6.09.2007

Last Kiss

If I had known it was to be my last kiss for a year I would have paid greater attention. I would have made it linger or been more inventive. I might have drawn my partner in closer or kept my eyes open to seek a hint of what he was thinking. I might have done a lot of things, but I wouldn’t have pulled away so casually as if the next kiss were waiting for me the next day from the next partner, the one I imagined really wanting me and I really wanting in return, the one with whom I would share a kiss unlike the kiss with the one filling in during a gap where we each found ourselves far from love.

I wonder if during my last kiss, my kissing partner thought of his future girlfriend as his lips touched mine or if he could bury himself in our moment. Had I known I would go kissless for a year, I might have asked that question as we pulled apart, for his answer could have made the kiss significant beyond its lastness, transformed it to a wondrous incident to add to the pages of my life, one to be underlined in pink highlighter, the time I learned what a man was thinking.

But I didn’t ask because I didn’t know. I didn’t know how kissless I would become. And now, a year later, I wonder where all my unused kisses have gone. Are they annoyed and hanging at a bus stop hoping to find someone else to carry them on to an adventure, or are they enjoying a little time for self in the shallow end of a pretty pool with palm trees overhead and waitresses with cocktail trays circling in colorful sarongs and bikini tops? Maybe they’ve enjoyed the time away, a sparing from all the kissing that wasn’t quite right. Or maybe my unused kisses are right here inside me lying dormant waiting to spring forth like a budding virus.

Some days I tell myself that I am the discerning restaurant patron who waits patiently to encounter a tasty dish, that my patience improves my palate by not deadening it with wrong encounters. Those are the strong days, the days I don't ask questions, but just go about my business until the next kiss appears.


10 comments:

QT said...

Maybe they’ve enjoyed the time away, a sparing from all the kissing that wasn’t quite right.

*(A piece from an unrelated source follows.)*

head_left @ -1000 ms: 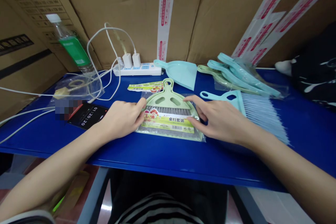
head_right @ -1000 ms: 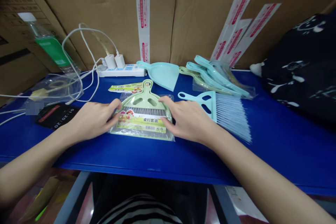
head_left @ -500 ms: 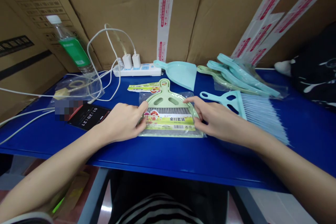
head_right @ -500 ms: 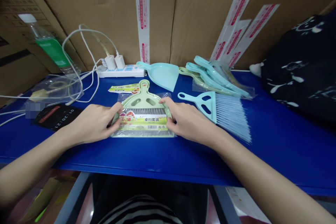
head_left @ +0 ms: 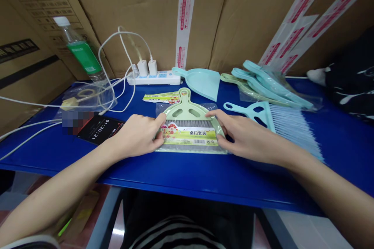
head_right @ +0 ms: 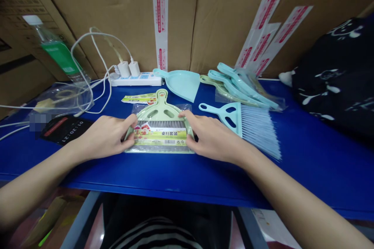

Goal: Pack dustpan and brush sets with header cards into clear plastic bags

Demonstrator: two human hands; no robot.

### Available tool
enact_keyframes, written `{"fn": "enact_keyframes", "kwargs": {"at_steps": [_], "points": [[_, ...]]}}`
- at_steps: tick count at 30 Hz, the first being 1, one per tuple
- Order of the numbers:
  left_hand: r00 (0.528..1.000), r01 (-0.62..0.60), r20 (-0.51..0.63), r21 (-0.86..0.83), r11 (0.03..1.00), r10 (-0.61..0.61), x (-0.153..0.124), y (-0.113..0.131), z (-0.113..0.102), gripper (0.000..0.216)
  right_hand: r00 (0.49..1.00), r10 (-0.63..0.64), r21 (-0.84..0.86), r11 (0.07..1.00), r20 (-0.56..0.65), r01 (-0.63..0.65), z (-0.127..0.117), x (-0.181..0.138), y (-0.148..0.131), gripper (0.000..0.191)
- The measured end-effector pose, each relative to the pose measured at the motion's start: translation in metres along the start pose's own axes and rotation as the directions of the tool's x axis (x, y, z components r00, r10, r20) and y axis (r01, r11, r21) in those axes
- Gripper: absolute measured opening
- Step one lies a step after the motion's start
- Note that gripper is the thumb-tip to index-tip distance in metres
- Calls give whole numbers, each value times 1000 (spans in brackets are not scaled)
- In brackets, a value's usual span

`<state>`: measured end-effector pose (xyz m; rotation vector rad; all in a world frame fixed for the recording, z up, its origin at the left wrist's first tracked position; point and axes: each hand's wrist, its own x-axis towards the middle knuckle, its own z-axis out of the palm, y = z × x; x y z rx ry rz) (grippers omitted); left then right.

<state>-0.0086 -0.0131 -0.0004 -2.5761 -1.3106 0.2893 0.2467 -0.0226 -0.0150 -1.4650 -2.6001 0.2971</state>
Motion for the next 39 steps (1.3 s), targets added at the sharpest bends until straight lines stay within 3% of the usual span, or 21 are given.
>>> {"fn": "enact_keyframes", "kwargs": {"at_steps": [12, 23, 39], "points": [[999, 50, 14, -161, 986, -48, 0, -4, -1, 18, 999, 40, -34, 999, -18, -40, 4, 1, -3, 49], [998, 52, 26, -110, 993, -49, -1, -2, -1, 20, 997, 78, -5, 997, -18, -78, 2, 2, -7, 48], [999, 22, -29, -110, 994, -26, -1, -3, 1, 18, 1000, 16, 13, 1000, -11, -15, 1, -2, -2, 46]]}}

This is so perfect. I have been on this thought train before - but thank you for giving it life, something I couldn't ever do.

flutter said...

I might have asked that question as we pulled apart, for his answer could have made the kiss significant beyond its lastness, transformed it to a wondrous incident to add to the pages of my life, one to be underlined in pink highlighter, the time I learned what a man was thinking.




just immensely gorgeous.

Tabba said...

This post....the longing, the quiet resolution.

Wow. Just wow.

Abigail said...

I just wandered over here from LA Bloggers and/or Neil's and this post blew my mind.

So often I wonder where my unkisses are as well. All those times I've lost my courage or had a cigarette on the front porch instead of another drink on the back.

Thanks for writing this. I'll be back.

Girlplustwo said...

i love this. all of this. the whimsy and the longing.

and i'd kiss you in a minute.

Anonymous said...

I loved how you wrote this Dee. You've captured everything here with perfect descriptions and also, a lot of desire. Your next kiss will appear when you least expect it and it will take you by delicious surprise, I know it. xo

Rambler said...

very nicely written, it gives a lot out about the way you feel, nice,

Kathleen said...

sigh...

just perfect.

Anonymous said...

"just immensely gorgeous" -- I agree.

~Pastor D said...

All of your writings are pensive, introspective, well written and a bit lyrical. This one is no exception however, it is also truly poetic.

It is a vision, a melody, a snapshot of a moment easily taken for granted. We often have opportunity to try and remember where was the last place we left our keys. We frequently recall the last word of an argument, trying to prove and reprove our point of view. Or we delight in savoring the memory of the last bite of a delectable meal or the last page of a thrilling book.

But when have we ever taken the time to remember - if even a year later - that moment we don't know at the time will be our last for a while?

How brilliant of you to force into view something so inconsequential and make it not only remarkable, but beautiful. Good stuff! Bravo! A very lovely piece of work!